• **TASK REQUIREMENTS**
The full listing, word for word and free of images, is the expected result.

• **RECORDS PROVIDED**

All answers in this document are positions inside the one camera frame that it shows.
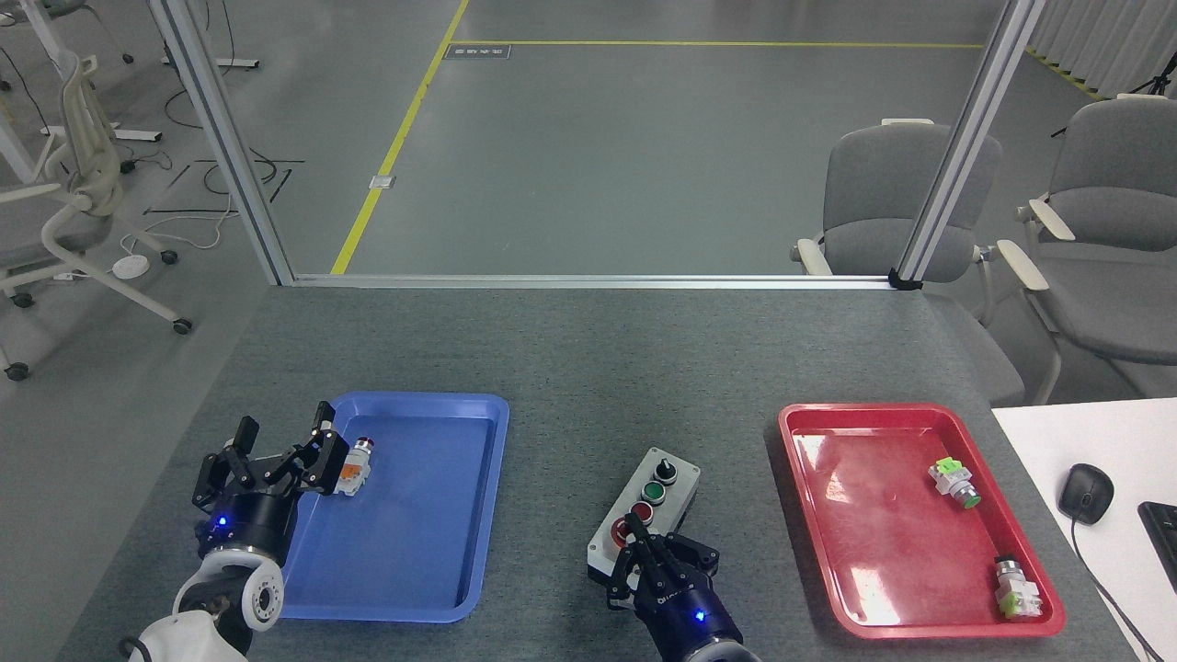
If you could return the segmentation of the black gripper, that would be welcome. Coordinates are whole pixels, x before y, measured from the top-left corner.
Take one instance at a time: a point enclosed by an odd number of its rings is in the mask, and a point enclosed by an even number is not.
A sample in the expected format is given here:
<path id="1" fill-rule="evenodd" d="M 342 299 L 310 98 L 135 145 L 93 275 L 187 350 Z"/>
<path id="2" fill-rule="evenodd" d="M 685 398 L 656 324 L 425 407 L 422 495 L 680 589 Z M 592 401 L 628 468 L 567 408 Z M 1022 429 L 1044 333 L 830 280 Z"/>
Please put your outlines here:
<path id="1" fill-rule="evenodd" d="M 623 515 L 634 539 L 621 548 L 606 583 L 610 611 L 636 611 L 663 658 L 689 658 L 719 642 L 744 644 L 712 587 L 719 552 L 679 532 L 653 537 L 636 514 Z M 636 589 L 629 577 L 641 570 Z"/>
<path id="2" fill-rule="evenodd" d="M 189 499 L 202 512 L 211 512 L 210 519 L 195 527 L 198 557 L 219 549 L 248 548 L 275 563 L 287 561 L 300 494 L 335 494 L 350 452 L 348 442 L 333 423 L 335 408 L 330 402 L 320 400 L 313 418 L 308 439 L 291 446 L 270 470 L 270 494 L 240 494 L 257 486 L 248 454 L 259 423 L 251 416 L 240 419 L 234 436 L 218 452 L 202 458 Z"/>

• **REPLY TO THE EXERCISE**
All answers in this document are positions inside the one camera frame that it shows.
If you could return the segmentation of the black gripper, that would be welcome. Coordinates are whole pixels, x before y, measured from the top-left corner.
Take one instance at a time: a point enclosed by an odd number of its rings is in the mask, and a point enclosed by an even number is not.
A sample in the expected format is given here:
<path id="1" fill-rule="evenodd" d="M 342 299 L 310 98 L 135 145 L 93 275 L 187 350 Z"/>
<path id="2" fill-rule="evenodd" d="M 685 398 L 656 324 L 425 407 L 422 495 L 680 589 Z M 592 401 L 628 468 L 567 408 Z M 1022 429 L 1044 333 L 830 280 Z"/>
Please put your outlines here:
<path id="1" fill-rule="evenodd" d="M 623 515 L 634 539 L 621 548 L 606 583 L 610 611 L 636 611 L 663 658 L 689 658 L 719 642 L 744 644 L 712 587 L 719 552 L 679 532 L 653 537 L 636 514 Z M 636 589 L 629 577 L 641 570 Z"/>
<path id="2" fill-rule="evenodd" d="M 189 499 L 202 512 L 211 512 L 210 519 L 195 527 L 198 557 L 219 549 L 248 548 L 275 563 L 287 561 L 300 494 L 335 494 L 350 452 L 348 442 L 333 423 L 335 408 L 330 402 L 320 400 L 313 418 L 308 439 L 291 446 L 270 470 L 270 494 L 240 494 L 257 486 L 248 454 L 259 423 L 251 416 L 240 419 L 234 436 L 218 452 L 202 458 Z"/>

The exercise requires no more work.